One subtlety is that, in the “Readers, Writers and Compactions” animation, buf.meta.ri was incremented as if each token was processed individually. In the more realistic “Communicating Sequential Processes” animation, routine 2 “Decode JSON” increments src.meta.ri by multiple tokens’ lengths and the resultant tokens are only processed later (by routine 3 “Render the tokens”), at which point the batch-updated src.meta.ri isn’t applicable.

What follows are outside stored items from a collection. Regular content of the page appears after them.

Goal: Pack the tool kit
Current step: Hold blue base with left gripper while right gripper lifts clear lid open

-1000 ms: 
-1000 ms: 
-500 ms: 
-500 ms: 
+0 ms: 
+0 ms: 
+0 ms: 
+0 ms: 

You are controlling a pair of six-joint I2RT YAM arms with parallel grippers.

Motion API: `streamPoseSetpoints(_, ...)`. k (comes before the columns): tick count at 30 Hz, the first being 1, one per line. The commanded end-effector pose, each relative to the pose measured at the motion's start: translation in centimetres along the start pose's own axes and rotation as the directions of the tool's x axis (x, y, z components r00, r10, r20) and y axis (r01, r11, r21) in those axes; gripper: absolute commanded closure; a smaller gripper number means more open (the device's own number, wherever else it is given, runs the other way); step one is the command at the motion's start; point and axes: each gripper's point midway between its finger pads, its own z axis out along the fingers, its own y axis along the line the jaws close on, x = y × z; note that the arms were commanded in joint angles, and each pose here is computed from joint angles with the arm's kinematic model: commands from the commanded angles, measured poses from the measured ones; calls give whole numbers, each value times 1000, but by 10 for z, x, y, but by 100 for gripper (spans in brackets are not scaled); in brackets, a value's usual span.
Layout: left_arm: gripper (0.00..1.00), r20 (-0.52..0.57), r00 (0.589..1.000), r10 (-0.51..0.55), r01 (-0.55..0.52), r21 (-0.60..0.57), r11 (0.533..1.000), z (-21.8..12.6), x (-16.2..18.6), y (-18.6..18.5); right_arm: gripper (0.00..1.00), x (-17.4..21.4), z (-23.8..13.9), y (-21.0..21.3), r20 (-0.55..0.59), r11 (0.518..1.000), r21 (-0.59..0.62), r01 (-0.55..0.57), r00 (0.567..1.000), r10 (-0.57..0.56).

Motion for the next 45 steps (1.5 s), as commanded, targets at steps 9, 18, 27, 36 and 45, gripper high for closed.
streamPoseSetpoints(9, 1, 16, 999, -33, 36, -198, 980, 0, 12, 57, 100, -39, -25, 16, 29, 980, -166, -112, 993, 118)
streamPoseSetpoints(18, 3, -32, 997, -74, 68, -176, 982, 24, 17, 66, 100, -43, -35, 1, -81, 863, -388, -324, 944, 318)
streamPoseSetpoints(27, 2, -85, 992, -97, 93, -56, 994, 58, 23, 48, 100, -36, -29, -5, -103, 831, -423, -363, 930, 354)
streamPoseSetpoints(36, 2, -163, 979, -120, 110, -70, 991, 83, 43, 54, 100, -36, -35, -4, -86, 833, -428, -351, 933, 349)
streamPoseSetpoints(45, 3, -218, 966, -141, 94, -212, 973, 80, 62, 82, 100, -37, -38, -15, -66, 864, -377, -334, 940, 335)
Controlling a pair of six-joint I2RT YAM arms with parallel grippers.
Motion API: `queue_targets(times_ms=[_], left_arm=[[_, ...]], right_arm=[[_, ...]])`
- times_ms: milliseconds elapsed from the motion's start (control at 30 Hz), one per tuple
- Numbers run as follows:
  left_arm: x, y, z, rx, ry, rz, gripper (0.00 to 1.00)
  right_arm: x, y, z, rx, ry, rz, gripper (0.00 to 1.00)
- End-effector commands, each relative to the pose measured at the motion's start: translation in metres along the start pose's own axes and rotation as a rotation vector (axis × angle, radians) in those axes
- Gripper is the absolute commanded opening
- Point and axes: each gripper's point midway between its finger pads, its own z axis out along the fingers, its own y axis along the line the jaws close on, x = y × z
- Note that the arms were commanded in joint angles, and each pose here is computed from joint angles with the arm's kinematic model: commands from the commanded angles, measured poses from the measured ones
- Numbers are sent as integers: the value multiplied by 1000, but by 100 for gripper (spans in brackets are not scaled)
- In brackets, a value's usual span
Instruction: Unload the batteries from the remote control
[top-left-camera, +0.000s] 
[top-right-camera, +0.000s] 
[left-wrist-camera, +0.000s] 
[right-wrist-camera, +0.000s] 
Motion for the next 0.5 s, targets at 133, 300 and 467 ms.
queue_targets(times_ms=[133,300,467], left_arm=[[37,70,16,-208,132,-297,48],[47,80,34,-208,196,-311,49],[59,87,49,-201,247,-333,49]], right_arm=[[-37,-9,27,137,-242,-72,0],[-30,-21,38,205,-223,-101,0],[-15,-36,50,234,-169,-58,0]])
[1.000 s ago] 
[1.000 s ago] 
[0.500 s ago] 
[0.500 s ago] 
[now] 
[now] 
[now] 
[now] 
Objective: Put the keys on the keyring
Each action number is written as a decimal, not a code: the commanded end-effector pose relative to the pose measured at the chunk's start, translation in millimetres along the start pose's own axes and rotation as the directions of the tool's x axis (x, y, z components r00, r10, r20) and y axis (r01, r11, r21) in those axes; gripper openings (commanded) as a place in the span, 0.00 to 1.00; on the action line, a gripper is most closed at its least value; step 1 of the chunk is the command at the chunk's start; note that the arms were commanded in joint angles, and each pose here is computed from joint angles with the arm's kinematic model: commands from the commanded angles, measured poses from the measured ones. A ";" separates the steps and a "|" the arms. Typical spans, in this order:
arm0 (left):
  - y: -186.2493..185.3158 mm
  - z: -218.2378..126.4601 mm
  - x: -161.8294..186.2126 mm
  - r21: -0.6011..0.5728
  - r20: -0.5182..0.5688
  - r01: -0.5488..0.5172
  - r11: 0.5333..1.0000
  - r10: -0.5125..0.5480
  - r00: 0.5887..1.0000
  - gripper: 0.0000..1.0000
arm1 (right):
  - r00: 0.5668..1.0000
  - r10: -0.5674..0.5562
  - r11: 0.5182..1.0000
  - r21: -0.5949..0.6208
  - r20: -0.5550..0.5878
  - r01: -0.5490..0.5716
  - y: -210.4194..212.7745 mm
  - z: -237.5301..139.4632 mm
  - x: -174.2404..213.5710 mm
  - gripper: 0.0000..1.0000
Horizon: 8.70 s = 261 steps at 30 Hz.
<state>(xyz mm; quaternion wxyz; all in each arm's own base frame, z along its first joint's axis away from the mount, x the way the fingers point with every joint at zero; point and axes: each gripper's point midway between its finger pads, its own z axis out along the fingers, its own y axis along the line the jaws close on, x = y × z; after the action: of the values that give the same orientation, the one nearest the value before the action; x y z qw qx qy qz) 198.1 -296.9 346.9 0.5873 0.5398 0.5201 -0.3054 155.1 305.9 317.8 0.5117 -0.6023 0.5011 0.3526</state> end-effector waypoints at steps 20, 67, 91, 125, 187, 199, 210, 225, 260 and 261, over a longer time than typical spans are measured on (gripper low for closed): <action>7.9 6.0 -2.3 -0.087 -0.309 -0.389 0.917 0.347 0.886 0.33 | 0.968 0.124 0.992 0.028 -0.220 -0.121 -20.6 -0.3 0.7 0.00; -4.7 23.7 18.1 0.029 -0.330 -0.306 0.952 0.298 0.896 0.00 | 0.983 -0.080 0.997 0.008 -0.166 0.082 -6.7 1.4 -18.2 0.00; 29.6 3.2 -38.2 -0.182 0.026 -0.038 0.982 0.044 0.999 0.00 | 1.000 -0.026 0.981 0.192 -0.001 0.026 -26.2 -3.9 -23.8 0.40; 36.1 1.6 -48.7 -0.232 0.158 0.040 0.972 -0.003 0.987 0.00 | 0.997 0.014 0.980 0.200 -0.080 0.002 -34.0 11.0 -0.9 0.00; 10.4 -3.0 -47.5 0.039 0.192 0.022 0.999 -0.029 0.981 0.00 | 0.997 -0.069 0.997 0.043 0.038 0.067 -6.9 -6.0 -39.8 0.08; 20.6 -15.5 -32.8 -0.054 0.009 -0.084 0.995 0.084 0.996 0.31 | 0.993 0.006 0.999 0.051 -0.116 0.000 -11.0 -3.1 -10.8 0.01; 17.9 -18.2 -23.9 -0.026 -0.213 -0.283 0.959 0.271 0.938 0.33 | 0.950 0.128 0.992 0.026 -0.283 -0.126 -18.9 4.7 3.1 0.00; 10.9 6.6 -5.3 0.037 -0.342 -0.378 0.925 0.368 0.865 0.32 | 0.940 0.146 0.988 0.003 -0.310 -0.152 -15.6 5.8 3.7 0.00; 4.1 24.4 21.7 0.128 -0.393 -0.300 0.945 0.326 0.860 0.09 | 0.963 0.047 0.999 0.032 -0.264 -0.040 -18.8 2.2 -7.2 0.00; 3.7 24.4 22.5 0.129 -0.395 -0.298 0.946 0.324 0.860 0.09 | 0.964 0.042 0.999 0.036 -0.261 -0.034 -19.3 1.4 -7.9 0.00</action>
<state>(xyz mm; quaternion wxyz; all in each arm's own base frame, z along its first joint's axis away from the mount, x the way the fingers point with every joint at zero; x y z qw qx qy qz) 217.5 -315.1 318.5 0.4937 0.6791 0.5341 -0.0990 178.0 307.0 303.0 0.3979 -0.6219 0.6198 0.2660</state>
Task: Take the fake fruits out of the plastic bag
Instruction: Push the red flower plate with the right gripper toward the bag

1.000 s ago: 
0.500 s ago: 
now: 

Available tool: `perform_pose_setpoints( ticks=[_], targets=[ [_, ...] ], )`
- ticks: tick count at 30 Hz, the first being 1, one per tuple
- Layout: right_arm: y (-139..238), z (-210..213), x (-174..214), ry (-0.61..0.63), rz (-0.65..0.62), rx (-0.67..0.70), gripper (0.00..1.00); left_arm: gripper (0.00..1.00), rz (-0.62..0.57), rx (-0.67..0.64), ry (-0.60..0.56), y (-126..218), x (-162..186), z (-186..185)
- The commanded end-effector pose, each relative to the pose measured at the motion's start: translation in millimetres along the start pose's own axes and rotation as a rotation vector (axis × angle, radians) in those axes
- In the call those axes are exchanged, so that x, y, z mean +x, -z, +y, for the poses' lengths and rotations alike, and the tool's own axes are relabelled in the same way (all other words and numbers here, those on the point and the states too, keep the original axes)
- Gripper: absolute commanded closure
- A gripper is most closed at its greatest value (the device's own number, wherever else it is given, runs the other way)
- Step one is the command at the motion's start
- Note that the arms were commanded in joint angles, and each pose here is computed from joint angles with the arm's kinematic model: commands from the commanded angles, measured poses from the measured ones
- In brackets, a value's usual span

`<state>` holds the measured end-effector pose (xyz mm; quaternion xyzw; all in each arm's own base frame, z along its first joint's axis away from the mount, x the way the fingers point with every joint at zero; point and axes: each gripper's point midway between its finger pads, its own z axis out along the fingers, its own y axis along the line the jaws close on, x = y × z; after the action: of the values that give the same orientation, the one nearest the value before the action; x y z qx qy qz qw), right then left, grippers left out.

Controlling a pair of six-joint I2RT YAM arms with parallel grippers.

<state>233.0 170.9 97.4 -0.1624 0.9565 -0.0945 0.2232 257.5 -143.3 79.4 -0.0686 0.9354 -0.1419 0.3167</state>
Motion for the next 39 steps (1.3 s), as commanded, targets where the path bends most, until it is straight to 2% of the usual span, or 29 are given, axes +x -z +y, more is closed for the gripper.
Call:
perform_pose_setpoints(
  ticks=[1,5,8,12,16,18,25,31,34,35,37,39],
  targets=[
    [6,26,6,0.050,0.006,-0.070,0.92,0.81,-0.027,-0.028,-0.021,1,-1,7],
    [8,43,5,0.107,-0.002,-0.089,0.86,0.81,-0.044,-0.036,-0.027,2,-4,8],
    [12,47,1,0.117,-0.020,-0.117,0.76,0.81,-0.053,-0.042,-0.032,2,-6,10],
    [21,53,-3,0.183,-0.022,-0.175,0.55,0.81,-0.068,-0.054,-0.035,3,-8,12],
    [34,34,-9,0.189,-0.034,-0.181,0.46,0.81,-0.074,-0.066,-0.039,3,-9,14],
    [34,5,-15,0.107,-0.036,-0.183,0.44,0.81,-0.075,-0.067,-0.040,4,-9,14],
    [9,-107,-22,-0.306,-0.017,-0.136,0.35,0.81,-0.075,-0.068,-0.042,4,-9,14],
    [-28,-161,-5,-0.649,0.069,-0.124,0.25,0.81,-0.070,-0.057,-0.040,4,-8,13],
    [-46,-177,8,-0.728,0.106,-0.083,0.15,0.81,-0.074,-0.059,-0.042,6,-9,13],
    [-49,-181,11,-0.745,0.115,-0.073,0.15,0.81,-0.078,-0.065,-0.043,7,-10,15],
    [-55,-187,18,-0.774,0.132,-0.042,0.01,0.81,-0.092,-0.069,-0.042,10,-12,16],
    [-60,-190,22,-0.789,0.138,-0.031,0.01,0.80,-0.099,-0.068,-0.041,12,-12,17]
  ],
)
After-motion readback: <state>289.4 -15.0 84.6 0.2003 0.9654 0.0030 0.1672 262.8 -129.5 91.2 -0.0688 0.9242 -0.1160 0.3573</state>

Instead, the jsonptr program maintains a shadow src index, called the cursor index, tracking where src.meta.ri would be for the start of the current token (equivalently, the end of the previous token). The routines are scheduled so that src compaction only happens when tok is completely drained. An invariant at that time is that (cursor_index == src.meta.ri) and that at all times, (0 <= cursor_index) and (cursor_index <= src.meta.ri).

Higher-Level APIs

The low-level token API that jsonptr uses works (and works in a strict sandbox) but is admittedly finicky to use. Wuffs also provides a higher-level (but not as strictly sandboxable) C++ API that uses e.g. a std::string and a double, instead of tokens, for the JSON inputs "foo\tbar" and 0.3. As always, there are some trade-offs involved, but the higher-level API is more convenient for the programmer.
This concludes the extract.